On Mon, Sep 1, 2025, 3:25 PM Eli Zaretskii <eliz@gnu.org> wrote:

> > From: Spencer Baugh <sbaugh@janestreet.com>
> > Cc: 79334@debbugs.gnu.org,  eggert@cs.ucla.edu,  dmitry@gutov.dev
> > Date: Mon, 01 Sep 2025 12:18:37 -0400
> >
> > > You assume that the waiting_thread field will be cleared when a thread
> > > dies, but that is not guaranteed.  Why isn't it better to be defensive
> > > and make sure the thread is still alive?  If you are right, that test
> > > will always be true, but what if you are wrong in some rare cases?
> >
> > Fair enough; the patch has changed a lot so this
> > other_thread_is_waiting_for function doesn't exist anymore, but if I
> > re-add it or similar checks, I will check that the thread is alive.
>
> Thanks.
>
> > > What I had in mind was neither delete it nor deactivate it.  IOW, the
> > > loop which goes through the list of processes should only pay
> > > attention to processes locked to this thread and those that are not
> > > locked to any live thread.  It should leave the other processes to
> > > when their threads call status_notify.
> >
> > There are too many ways in which we delete or deactivate processes to do
> > that.
>
> We should audit all of them and prevent that from happening when the
> process is locked to another thread.
>
> > In particular, Lisp programs should be able to call
> > delete-process on a process without getting an error just because some
> > thread is currently calling select and happens to be monitoring that
> > process.  To emit such an error would make programming with processes
> > and threads extremely difficult.
>
> This is a problem two orders of magnitude smaller than what we are
> trying to fix here.  So my suggestion is to leave it for later.
> There's no special reason why Lisp programs "should be able" to delete
> a process locked to another thread.  If we don't want to signal an
> error (though I don't see why not), we could perhaps do nothing
> silently, until we get to dealing with that later.
>

Silently doing nothing is also an unacceptably confusing result, in my
opinion.

But it's okay: I believe it's possible to solve the problem without
introducing such bad behavior.

For now, sabotaging threads that wait for some sub-process is a much
> more grave problem, and we must fix it if we want threads and
> processes to live in peace in Emacs.
>

Of course.

> > Hmm... I don't understand: why do we need to do this?  The calls to
> > > compute_input_wait_mask, compute_non_keyboard_wait_mask etc., which
> > > set bits in the Available mask passed top pselect already avoid
> > > setting bits for descriptors on which some other thread waits.  So
> > > pselect cannot possibly indicate any output ready on any descriptors
> > > belonging to other threads, and this loop you suggest to add:
> > >
> > >> +      /* Save the fds we're currently waiting_thread for.  */
> > >> +      fd_set waiting_fds;
> > >> +      FD_ZERO (&waiting_fds);
> > >> +      int max_waiting_fds = 0;
> > >> +      for (int fd = 0; fd <= max_desc; ++fd)
> > >> +        {
> > >> +    if (fd_callback_info[fd].waiting_thread == current_thread)
> > >> +      {
> > >> +        FD_SET (fd, &waiting_fds);
> > >> +        max_waiting_fds = fd;
> > >> +      }
> > >> +  }
> > >
> > > should be unnecessary.  Or what am I missing?
> >
> > That's exactly the problem.  A file descriptor for which we set
> > waiting_thread can have delete_read_fd or delete_write_fd called on it
> > by another thread, or by a signal handler, while we're waiting in
> > pselect.
>
> We need to prevent that from happening, not to go along with it.  But
> anyway, I don't see why you need another fd_set for this.  Why not
> just look at the descriptors in the Available set?
>

The Available set is cleared by the select call, and afterwards only
contains descriptors which has events.  In that case we could just look at
the descriptors in Available and check waiting_thread for each of them.

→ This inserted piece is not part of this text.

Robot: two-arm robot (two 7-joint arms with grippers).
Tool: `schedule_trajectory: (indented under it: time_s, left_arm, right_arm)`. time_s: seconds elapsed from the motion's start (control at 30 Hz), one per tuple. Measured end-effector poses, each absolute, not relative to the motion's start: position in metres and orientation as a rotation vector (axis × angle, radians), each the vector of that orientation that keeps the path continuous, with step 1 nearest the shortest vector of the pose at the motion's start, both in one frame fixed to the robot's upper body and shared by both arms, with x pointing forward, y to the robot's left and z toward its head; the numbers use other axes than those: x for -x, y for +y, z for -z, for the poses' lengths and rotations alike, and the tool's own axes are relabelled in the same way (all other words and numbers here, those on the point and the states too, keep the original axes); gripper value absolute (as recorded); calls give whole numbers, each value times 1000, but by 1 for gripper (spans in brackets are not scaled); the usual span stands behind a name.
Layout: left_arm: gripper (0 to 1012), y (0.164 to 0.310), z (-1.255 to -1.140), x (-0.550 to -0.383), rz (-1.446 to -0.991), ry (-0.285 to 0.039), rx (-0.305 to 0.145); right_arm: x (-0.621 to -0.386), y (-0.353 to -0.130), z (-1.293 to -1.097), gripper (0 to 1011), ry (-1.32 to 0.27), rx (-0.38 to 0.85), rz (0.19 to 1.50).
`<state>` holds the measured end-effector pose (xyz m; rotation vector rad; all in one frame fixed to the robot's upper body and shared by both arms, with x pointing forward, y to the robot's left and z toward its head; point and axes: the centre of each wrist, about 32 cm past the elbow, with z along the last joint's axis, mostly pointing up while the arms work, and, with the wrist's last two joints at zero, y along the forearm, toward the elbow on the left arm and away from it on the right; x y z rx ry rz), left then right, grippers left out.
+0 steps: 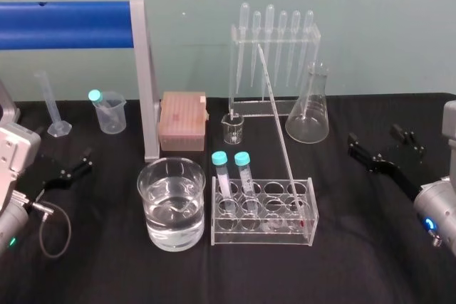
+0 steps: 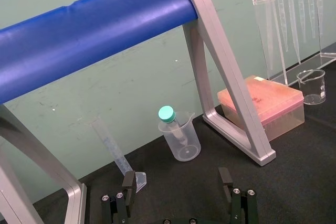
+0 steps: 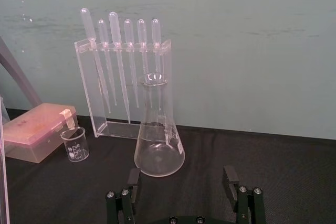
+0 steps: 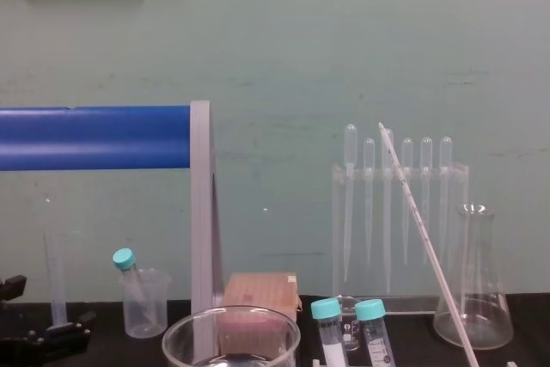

But if there was an EBADF, then Available is left in an undefined state
(see pselect(1)) and we no longer know what descriptors we originally set
waiting_thread on.  So we can't check to see if one of our descriptors was
"stolen" (had waiting_thread set to a different value), which would mean
the EBADF is spurious and we should continue running.

Though, I guess we could alternatively just assume that EBADF is always
spurious.

> BTW, the fact that this problematic case is also possible via signal
> > handlers (namely the SIGCHLD handler) is a separate bug introduced by
> > the refactoring which added fd_callback_info.  It means that with a
> > certain interleaving, I think it should be possible to get buggy
> > behavior by just using processes without threads.  It's quite rare
> > though and I haven't been able to figure out what exact path that would
> > cause a problem.
>
> Let's not attempt to solve too many problems at the same time.  How to
> make SIGCHLD safer when threads are present is an outstanding issue,
> and the solution will IMO depend in whether signals are delivered to
> the main thread and whether or not the build uses the child signal
> pipe.
>

You misread me: I said SIGCHLD is unsafe even without threads.

>